Because the copy must hold no pictures, return the data below with all of its words intact.

+ + + + + + +

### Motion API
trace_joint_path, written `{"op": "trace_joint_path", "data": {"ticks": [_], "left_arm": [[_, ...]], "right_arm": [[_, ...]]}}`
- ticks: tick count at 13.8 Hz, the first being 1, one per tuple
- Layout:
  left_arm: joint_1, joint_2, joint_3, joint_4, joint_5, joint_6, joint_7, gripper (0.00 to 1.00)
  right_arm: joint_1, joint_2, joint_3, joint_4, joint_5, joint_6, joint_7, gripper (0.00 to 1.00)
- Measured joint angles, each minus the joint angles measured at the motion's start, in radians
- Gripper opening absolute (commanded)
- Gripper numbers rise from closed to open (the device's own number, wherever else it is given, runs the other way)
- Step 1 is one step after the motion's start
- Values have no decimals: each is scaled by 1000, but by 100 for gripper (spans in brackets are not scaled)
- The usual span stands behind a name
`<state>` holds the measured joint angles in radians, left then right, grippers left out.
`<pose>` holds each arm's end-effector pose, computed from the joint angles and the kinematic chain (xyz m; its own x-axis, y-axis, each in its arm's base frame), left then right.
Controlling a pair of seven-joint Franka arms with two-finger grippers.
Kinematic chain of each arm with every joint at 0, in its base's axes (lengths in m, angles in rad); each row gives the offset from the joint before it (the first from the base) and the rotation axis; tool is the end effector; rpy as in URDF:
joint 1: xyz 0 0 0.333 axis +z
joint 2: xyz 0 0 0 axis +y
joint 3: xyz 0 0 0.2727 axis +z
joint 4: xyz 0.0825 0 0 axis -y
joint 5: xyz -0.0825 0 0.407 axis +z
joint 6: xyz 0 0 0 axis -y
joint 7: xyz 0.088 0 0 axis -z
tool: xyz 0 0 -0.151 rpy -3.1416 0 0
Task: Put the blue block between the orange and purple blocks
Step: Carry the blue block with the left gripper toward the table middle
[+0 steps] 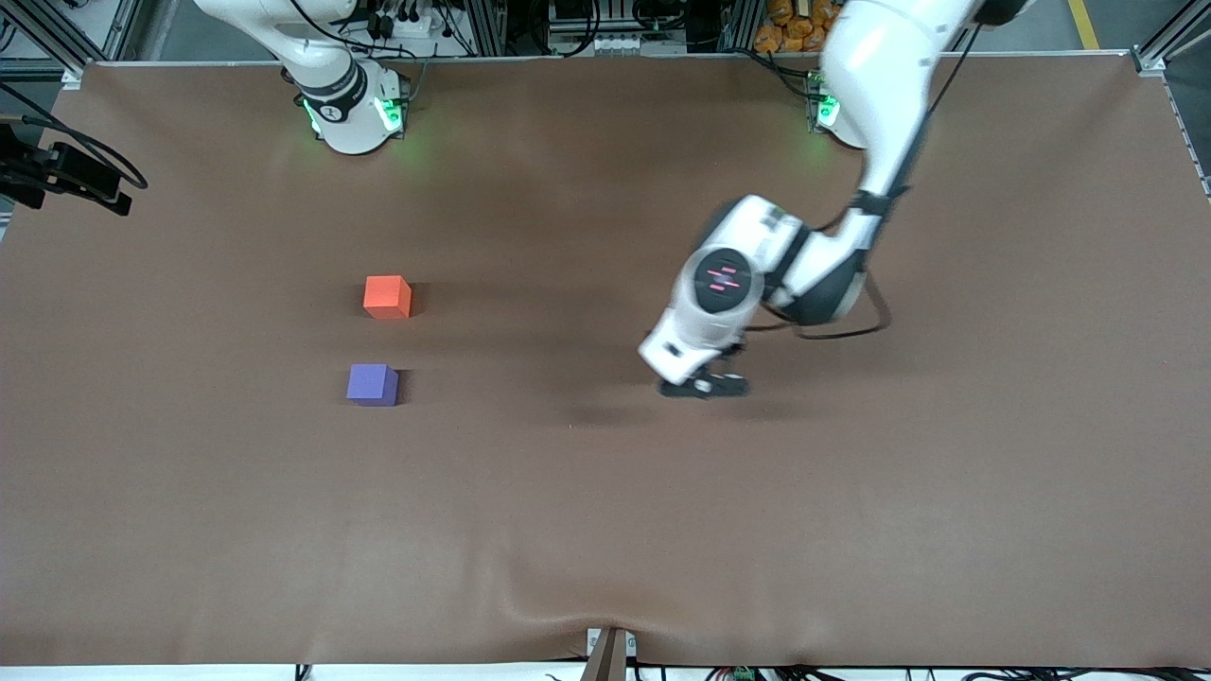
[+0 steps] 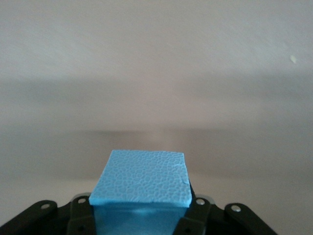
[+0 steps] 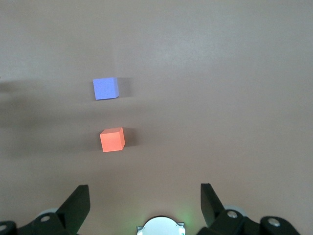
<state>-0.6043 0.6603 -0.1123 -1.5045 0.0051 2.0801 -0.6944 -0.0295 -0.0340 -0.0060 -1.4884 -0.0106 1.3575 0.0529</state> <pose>0.5254 -0.4493 0.1829 0.9946 -0.0041 -0.1037 -0.0043 -1.0000 -0.0024 0.5404 -0.0210 0.5788 0.9913 -0.0903 -0.0961 -0.0893 -0.9959 0.0154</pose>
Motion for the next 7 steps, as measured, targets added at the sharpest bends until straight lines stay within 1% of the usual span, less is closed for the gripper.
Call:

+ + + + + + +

## Solution to the exercise
### Motion API
trace_joint_path, written `{"op": "trace_joint_path", "data": {"ticks": [_], "left_arm": [[_, ...]], "right_arm": [[_, ...]]}}`
- ticks: tick count at 13.8 Hz, the first being 1, one per tuple
- Layout:
  left_arm: joint_1, joint_2, joint_3, joint_4, joint_5, joint_6, joint_7, gripper (0.00 to 1.00)
  right_arm: joint_1, joint_2, joint_3, joint_4, joint_5, joint_6, joint_7, gripper (0.00 to 1.00)
- Measured joint angles, each minus the joint angles measured at the motion's start, in radians
- Gripper opening absolute (commanded)
- Gripper numbers rise from closed to open (the device's own number, wherever else it is given, runs the other way)
- Step 1 is one step after the motion's start
- Values have no decimals: each is scaled by 1000, but by 100 for gripper (spans in brackets are not scaled)
- The usual span stands behind a name
`<state>` holds the measured joint angles in radians, left then right, grippers left out.
`<pose>` holds each arm's end-effector pose, computed from the joint angles and the kinematic chain (xyz m; its own x-axis, y-axis, each in its arm's base frame), left then right.
Controlling a pair of seven-joint Franka arms with two-finger grippers.
Kinematic chain of each arm with every joint at 0, in its base's axes (lengths in m, angles in rad); each row gives the offset from the joint before it (the first from the base) and the rotation axis; tool is the end effector; rpy as in URDF:
joint 1: xyz 0 0 0.333 axis +z
joint 2: xyz 0 0 0 axis +y
joint 3: xyz 0 0 0.2727 axis +z
joint 4: xyz 0.0825 0 0 axis -y
joint 5: xyz -0.0825 0 0.407 axis +z
joint 6: xyz 0 0 0 axis -y
joint 7: xyz 0.088 0 0 axis -z
tool: xyz 0 0 -0.151 rpy -3.1416 0 0
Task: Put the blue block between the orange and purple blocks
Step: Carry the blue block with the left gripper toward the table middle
[+0 steps] 
[+0 steps] 
[+0 steps] 
<state>-0.6043 0.6603 -0.1123 -1.5045 0.0051 2.0801 -0.6944 -0.0295 -0.0340 -0.0060 -1.4884 -0.0106 1.3575 0.0529</state> <pose>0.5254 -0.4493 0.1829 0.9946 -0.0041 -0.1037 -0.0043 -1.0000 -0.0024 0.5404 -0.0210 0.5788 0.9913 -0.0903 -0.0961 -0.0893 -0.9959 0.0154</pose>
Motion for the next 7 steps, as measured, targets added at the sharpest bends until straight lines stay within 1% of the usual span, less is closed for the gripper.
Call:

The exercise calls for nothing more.